Pharmacologic approaches to amino acid depletion for cancer therapy.

Abstract

Cancer cells undergo metabolic reprogramming to support increased demands in bioenergetics and biosynthesis and to maintain reactive oxygen species at optimum levels. Asmetabolic alterations are broadly observed across many cancer types, metabolic reprogramming is considered a hallmark of cancer. A metabolic alteration commonly seen in cancer cells is an increased demand for certain amino acids.
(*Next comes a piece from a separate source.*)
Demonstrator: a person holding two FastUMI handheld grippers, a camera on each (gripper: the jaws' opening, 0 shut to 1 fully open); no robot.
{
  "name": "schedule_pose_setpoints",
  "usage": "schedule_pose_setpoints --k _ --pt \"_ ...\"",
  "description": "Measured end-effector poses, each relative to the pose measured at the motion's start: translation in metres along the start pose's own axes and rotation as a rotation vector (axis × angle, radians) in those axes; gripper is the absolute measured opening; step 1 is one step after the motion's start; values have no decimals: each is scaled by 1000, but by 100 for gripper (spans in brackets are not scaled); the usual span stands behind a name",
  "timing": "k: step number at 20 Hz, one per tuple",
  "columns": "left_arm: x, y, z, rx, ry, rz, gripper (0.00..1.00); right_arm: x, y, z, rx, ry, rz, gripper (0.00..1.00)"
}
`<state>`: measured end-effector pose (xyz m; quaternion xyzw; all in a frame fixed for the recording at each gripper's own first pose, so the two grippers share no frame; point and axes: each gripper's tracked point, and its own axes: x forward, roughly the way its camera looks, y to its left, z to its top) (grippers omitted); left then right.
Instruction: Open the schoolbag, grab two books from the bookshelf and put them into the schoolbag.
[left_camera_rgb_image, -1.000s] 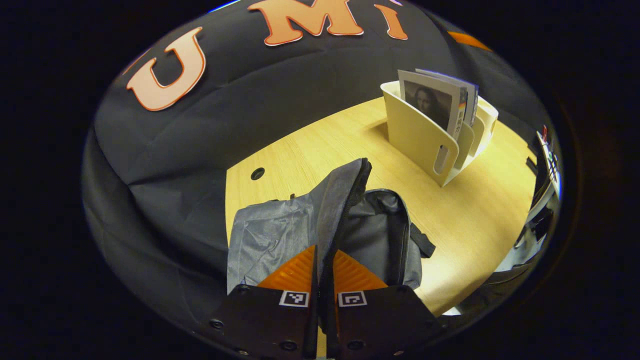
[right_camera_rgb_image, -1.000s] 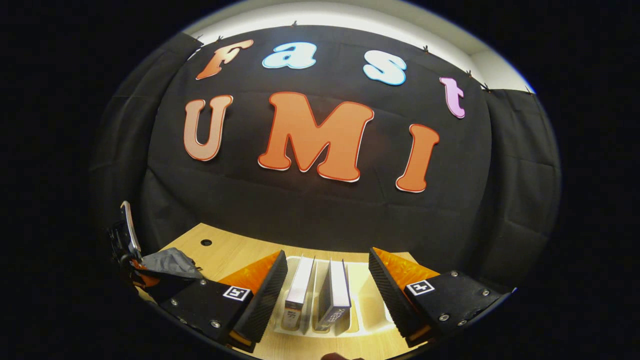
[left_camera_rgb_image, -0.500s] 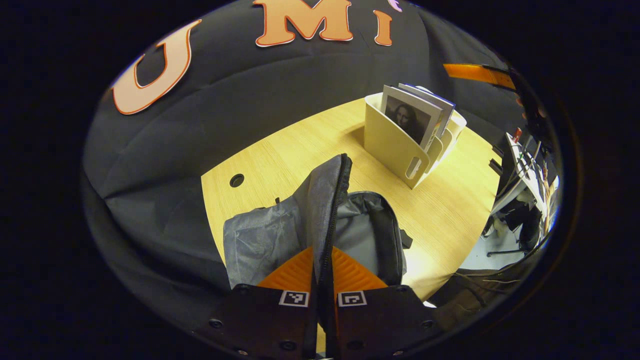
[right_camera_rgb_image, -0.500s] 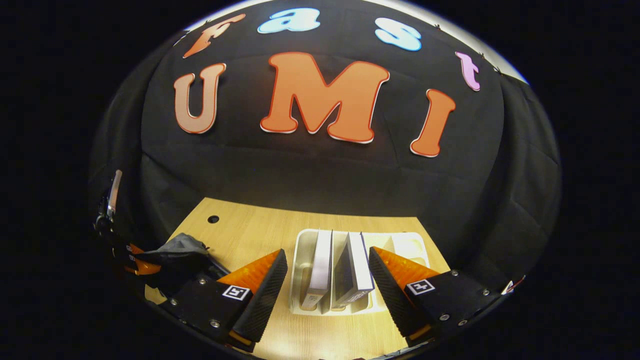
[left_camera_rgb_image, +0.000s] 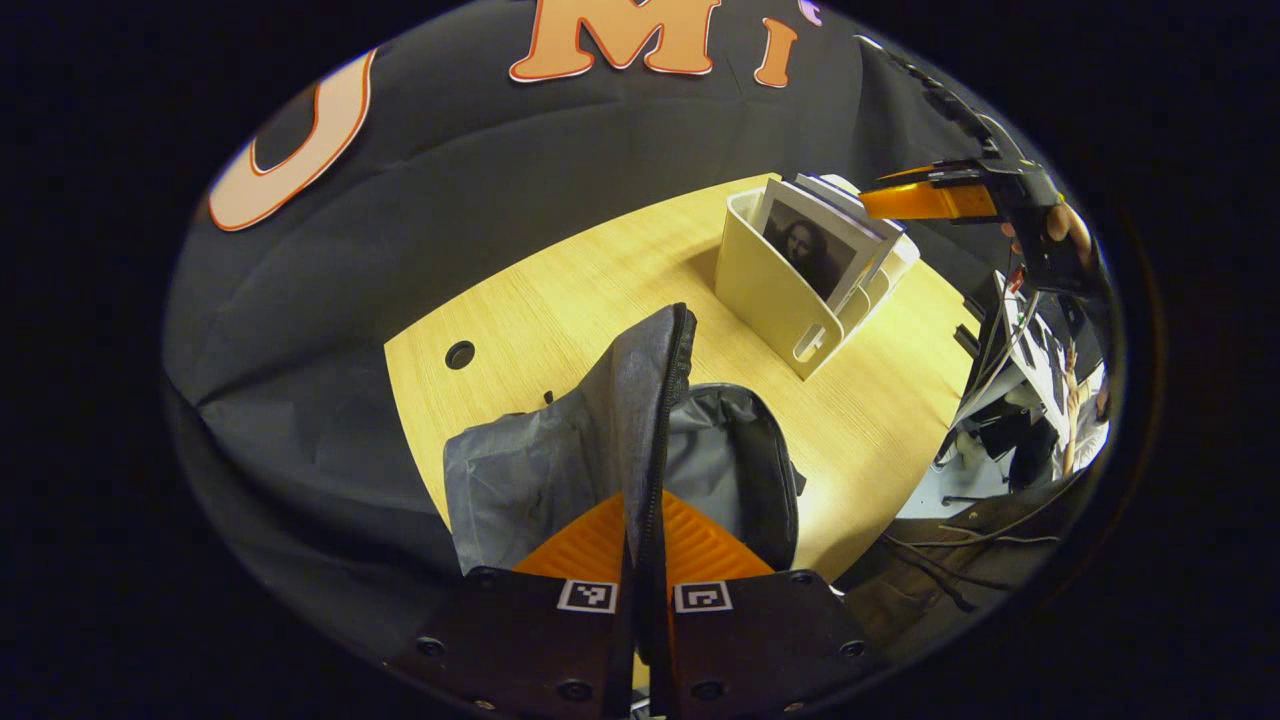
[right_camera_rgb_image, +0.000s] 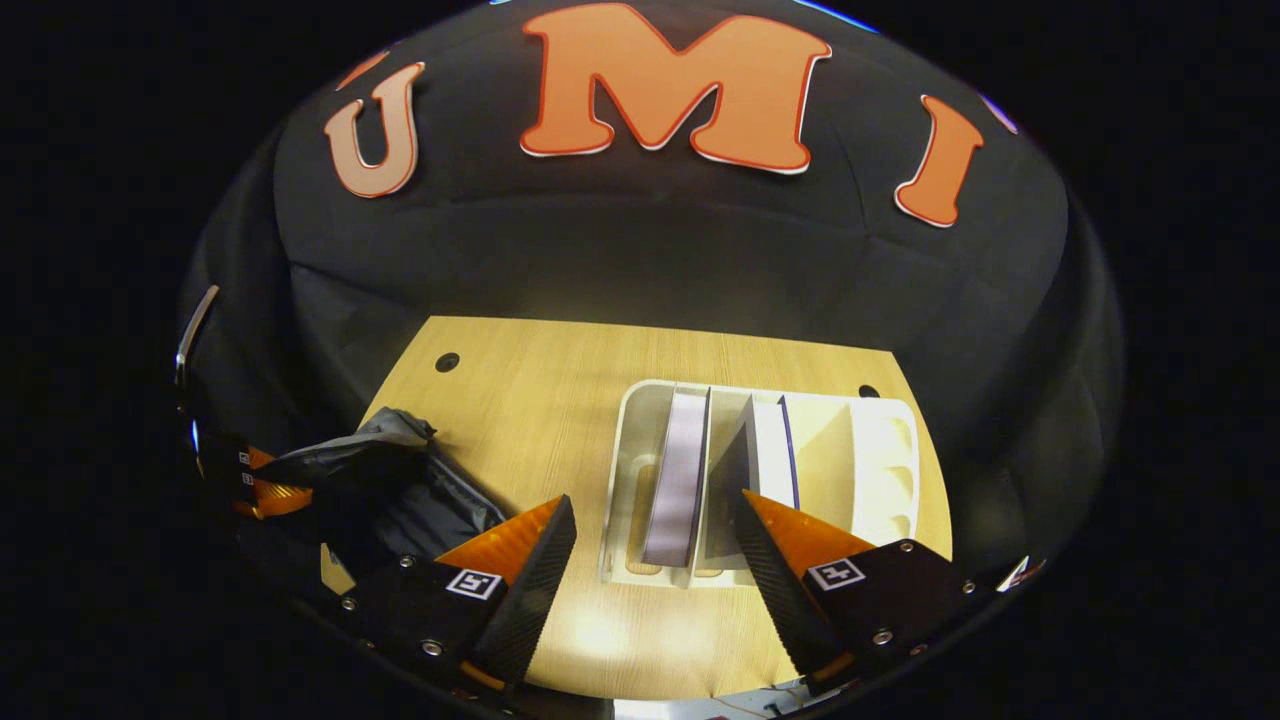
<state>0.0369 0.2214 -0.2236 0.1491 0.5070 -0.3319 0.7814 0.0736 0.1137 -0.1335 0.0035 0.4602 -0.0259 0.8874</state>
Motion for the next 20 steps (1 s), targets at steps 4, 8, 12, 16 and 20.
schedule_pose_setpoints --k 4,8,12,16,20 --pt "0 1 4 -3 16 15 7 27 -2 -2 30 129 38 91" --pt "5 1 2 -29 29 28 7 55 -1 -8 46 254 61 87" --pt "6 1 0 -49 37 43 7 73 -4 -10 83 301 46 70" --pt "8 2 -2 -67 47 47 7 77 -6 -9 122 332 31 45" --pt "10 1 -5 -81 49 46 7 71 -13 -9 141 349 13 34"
Amino acids are involved in a wide range of cellular functions, including proliferation, redox balance, bioenergetic and biosynthesis support, and homeostatic functions. Thus, targeting amino acid dependency in cancer is an attractive strategy for a number of cancers. In particular, pharmacologically mediated amino acid depletion has been evaluated as a cancer treatment option for several cancers. Amino acids that have been investigated for the feasibility of drug-induced depletion in preclinical and clinical studies for cancer treatment include arginine, asparagine, cysteine, glutamine, lysine, and methionine. In this review, we will summarize the status of current research on pharmacologically mediated amino acid depletion as a strategy for cancer treatment and potential chemotherapeutic combinations that synergize with amino acid depletion to further inhibit tumor growth and progression.